PROBLEM TO SOLVE. Tally the lines below containing "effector" and report only the total.

Saved data entries:
┌──

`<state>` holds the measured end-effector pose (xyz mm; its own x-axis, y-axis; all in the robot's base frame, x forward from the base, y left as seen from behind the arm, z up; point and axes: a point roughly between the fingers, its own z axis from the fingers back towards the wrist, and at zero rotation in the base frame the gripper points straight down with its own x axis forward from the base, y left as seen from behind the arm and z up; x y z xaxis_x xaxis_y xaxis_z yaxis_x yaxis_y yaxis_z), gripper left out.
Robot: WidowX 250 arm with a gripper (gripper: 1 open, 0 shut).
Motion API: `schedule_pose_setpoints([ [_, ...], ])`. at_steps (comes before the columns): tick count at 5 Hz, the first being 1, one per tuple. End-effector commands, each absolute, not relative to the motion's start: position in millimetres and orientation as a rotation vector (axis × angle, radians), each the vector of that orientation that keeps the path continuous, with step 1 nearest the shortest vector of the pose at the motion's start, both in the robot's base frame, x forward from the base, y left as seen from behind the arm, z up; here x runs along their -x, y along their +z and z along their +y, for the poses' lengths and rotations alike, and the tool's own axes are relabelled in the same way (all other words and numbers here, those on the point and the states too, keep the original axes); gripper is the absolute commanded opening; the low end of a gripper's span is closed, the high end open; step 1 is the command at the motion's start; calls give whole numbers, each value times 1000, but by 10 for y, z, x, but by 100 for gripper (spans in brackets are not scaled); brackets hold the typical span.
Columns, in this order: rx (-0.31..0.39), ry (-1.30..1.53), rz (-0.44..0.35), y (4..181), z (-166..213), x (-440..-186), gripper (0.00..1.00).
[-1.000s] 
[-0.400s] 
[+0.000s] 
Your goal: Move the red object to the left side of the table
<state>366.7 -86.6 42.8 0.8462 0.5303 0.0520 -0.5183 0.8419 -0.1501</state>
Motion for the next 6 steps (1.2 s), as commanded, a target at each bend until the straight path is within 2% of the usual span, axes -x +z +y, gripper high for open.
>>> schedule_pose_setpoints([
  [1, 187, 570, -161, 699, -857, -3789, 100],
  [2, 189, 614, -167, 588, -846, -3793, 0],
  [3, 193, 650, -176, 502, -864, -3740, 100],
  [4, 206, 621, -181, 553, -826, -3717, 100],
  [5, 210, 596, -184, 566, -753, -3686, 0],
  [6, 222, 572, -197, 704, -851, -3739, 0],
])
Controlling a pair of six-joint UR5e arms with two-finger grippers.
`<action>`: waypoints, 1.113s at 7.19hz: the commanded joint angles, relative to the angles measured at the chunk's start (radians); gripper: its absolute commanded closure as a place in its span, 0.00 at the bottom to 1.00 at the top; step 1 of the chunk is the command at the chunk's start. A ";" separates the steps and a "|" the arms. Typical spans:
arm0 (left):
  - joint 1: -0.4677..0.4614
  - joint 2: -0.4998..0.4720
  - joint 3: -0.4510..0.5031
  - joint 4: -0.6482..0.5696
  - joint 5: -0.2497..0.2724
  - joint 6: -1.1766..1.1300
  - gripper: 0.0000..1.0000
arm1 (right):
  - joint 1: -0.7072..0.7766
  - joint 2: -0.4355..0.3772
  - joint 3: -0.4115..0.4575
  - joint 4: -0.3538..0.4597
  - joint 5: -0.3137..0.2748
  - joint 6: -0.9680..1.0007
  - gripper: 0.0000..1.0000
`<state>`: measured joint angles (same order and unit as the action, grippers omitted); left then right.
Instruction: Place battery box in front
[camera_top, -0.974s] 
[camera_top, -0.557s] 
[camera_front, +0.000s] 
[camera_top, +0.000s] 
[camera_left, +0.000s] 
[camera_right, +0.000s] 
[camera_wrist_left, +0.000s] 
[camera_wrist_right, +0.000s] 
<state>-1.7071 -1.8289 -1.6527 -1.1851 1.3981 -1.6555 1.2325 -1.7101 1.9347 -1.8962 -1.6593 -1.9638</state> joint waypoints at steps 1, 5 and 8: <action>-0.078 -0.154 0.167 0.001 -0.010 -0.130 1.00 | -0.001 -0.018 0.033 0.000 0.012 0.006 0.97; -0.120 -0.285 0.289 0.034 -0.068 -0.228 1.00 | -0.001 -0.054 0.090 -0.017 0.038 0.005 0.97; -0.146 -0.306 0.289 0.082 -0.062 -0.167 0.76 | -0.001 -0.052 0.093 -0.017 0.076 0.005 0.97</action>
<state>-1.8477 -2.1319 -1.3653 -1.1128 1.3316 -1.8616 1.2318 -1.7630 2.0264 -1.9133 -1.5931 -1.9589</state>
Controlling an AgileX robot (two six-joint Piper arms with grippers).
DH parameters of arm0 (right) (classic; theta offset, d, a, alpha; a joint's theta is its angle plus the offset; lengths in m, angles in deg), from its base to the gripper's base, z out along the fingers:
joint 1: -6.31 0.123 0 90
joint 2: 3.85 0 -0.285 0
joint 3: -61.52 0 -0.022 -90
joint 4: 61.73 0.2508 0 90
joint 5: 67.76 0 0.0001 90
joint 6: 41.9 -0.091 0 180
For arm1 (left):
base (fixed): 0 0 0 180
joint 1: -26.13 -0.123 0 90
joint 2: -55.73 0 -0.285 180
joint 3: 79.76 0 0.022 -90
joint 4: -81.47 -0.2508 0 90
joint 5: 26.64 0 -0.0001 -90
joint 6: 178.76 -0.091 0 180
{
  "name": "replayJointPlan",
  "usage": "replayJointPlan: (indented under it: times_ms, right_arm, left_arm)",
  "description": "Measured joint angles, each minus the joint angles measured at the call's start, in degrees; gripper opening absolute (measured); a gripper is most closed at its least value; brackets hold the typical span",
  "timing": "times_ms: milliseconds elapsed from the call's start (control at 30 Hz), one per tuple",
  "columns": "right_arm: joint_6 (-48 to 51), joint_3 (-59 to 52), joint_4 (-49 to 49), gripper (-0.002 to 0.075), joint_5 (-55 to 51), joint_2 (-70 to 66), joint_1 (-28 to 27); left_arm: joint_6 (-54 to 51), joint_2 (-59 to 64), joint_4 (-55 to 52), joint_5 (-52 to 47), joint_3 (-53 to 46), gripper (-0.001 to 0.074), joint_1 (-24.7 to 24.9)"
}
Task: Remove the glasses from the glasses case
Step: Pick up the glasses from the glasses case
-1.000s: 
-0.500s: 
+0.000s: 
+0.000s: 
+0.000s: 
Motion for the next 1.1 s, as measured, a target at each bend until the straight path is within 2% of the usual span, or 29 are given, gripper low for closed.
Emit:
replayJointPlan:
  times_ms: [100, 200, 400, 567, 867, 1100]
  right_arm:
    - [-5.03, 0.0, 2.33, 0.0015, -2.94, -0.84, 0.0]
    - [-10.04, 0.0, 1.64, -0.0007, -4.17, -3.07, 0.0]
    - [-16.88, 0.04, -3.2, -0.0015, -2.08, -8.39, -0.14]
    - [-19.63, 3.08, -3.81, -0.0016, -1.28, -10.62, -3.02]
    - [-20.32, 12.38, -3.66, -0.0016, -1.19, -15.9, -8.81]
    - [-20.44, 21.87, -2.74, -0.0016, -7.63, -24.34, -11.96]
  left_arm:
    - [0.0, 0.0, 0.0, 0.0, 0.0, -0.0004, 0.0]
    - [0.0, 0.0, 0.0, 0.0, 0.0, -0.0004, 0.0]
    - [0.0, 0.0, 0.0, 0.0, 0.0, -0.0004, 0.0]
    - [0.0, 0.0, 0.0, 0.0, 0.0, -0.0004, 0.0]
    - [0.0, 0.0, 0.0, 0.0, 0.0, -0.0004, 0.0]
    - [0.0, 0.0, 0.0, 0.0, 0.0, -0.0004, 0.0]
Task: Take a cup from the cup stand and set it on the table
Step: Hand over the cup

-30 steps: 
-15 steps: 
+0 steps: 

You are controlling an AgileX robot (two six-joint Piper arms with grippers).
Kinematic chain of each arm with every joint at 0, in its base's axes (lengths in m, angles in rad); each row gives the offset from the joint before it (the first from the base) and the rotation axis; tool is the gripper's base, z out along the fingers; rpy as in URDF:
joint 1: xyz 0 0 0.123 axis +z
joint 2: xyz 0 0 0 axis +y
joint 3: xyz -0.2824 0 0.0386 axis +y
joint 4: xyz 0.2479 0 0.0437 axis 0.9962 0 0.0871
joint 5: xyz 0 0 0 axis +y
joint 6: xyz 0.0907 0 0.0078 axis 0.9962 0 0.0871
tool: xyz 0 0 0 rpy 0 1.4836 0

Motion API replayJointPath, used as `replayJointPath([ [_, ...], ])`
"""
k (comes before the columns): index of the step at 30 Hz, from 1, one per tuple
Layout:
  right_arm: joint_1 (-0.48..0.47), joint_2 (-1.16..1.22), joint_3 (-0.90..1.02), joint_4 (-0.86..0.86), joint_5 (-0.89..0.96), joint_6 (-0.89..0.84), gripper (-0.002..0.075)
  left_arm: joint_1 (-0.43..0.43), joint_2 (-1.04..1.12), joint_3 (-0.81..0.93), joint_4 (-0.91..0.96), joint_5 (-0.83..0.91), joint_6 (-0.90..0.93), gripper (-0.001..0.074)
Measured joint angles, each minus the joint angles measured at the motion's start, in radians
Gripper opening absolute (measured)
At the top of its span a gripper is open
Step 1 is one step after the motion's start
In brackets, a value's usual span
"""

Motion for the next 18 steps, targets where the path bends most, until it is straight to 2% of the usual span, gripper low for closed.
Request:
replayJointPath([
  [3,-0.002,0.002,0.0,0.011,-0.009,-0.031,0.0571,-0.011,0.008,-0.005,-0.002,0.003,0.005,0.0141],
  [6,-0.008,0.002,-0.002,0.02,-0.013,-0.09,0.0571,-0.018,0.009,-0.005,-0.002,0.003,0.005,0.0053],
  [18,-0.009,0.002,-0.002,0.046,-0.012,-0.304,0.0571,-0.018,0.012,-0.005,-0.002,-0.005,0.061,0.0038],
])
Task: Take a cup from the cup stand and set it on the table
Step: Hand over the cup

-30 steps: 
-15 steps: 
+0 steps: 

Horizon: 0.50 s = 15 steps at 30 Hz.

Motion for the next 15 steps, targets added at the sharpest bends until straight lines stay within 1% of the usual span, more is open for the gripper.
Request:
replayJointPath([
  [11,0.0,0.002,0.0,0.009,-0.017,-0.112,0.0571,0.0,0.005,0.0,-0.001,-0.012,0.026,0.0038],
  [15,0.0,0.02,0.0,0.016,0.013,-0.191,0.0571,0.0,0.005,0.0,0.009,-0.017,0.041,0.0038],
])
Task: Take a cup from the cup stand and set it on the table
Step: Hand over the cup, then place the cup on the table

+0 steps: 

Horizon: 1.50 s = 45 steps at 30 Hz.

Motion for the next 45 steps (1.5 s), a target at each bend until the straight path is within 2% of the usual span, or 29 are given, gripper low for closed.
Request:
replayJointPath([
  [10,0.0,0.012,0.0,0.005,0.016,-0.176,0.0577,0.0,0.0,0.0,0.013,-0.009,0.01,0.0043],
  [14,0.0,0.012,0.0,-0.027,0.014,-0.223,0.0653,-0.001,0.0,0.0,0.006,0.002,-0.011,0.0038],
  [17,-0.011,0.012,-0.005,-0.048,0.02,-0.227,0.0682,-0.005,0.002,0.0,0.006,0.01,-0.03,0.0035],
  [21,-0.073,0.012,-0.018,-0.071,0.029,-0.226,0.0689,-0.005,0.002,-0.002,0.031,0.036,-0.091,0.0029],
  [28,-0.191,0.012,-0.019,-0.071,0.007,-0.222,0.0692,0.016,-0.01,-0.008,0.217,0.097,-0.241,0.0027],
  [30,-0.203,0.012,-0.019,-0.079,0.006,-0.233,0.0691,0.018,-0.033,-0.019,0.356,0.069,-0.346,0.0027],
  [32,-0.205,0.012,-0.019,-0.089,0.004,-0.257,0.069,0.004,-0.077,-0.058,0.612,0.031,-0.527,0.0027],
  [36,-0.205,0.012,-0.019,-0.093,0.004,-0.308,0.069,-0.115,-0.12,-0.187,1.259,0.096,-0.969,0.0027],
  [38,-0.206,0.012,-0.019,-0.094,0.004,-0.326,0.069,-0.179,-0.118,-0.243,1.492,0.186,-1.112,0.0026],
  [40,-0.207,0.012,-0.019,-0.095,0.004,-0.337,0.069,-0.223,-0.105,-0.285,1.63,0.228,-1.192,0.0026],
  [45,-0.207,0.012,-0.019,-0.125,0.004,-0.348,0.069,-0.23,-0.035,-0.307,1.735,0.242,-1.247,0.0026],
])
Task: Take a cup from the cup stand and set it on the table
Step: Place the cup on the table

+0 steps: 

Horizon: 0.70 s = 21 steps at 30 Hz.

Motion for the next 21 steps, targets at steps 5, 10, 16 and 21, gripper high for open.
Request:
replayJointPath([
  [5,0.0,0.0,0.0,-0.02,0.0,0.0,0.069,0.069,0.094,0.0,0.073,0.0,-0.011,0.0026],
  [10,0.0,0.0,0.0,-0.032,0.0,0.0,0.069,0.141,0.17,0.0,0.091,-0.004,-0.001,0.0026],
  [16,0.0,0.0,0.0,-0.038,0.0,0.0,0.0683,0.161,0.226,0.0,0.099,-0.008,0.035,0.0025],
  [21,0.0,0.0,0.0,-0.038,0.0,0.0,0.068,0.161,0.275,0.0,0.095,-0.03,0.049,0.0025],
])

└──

WRITTEN ANSWER. 2